Wherever the word "image" occurs in the lines below, copy the whole line.

**DATASET ENTRIES**.
((
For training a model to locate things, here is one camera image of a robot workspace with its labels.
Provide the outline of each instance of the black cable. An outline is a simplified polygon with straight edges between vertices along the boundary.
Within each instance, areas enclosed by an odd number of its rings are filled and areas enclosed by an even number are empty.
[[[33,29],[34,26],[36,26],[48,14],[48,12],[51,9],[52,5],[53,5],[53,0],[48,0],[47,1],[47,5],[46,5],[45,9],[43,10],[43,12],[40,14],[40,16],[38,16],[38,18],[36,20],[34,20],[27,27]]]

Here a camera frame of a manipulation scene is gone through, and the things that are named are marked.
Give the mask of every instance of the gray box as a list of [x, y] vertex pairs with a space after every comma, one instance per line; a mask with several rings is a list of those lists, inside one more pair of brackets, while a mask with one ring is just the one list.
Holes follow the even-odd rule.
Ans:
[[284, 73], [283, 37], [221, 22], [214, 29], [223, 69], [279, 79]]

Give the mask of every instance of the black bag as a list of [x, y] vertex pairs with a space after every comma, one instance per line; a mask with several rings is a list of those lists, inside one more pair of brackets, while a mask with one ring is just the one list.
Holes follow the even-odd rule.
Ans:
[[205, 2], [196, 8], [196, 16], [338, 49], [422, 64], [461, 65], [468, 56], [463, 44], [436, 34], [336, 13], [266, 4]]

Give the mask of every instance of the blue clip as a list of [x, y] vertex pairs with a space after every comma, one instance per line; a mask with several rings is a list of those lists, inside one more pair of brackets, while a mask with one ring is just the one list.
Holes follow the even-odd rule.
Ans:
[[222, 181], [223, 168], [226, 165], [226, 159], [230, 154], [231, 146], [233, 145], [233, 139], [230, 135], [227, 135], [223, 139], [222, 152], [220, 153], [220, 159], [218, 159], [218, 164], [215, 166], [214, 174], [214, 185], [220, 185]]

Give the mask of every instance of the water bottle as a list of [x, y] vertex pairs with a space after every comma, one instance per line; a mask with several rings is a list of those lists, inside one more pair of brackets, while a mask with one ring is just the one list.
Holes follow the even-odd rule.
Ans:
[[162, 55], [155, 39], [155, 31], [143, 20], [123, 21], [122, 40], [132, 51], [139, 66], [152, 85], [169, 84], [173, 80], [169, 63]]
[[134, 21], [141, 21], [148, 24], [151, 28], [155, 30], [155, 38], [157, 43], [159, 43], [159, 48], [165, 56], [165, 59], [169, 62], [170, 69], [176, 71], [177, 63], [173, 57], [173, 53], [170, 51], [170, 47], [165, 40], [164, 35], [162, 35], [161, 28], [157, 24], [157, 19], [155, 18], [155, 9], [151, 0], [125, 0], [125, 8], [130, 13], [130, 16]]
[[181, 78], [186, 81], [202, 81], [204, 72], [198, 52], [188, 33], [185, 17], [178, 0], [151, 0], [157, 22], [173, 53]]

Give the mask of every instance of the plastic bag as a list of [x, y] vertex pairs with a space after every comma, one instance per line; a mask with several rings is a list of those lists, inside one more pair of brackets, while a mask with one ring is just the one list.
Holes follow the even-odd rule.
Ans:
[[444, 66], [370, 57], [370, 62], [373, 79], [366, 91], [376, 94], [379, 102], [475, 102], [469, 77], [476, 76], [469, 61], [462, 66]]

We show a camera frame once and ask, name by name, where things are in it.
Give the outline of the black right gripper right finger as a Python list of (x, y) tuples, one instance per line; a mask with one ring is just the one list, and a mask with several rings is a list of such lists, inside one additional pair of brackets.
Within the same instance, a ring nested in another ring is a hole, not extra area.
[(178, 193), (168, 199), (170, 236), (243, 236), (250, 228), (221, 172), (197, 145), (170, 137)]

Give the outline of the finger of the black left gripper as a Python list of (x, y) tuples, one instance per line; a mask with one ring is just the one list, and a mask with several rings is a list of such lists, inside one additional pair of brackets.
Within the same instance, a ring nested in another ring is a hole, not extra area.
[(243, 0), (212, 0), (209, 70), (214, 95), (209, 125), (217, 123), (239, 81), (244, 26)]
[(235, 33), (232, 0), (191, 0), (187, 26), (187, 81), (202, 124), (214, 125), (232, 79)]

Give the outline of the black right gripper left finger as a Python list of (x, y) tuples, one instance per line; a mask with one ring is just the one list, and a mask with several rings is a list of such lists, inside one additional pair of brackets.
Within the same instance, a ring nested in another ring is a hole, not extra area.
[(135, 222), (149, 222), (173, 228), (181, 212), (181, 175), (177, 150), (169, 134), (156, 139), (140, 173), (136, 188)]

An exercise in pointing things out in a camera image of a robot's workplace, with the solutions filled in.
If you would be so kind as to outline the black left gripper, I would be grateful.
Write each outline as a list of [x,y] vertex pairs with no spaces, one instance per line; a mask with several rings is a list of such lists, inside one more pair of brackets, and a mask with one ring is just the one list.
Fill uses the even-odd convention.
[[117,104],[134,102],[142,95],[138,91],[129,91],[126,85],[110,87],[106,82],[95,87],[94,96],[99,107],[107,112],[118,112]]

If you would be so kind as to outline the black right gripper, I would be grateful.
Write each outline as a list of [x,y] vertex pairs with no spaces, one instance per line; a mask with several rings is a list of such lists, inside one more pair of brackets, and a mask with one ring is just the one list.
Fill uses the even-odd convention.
))
**ANSWER SECTION**.
For training a model to locate things, here is one camera image of a robot workspace with its labels.
An exercise in pointing things out in a camera image of a robot's workplace, with the solutions filled in.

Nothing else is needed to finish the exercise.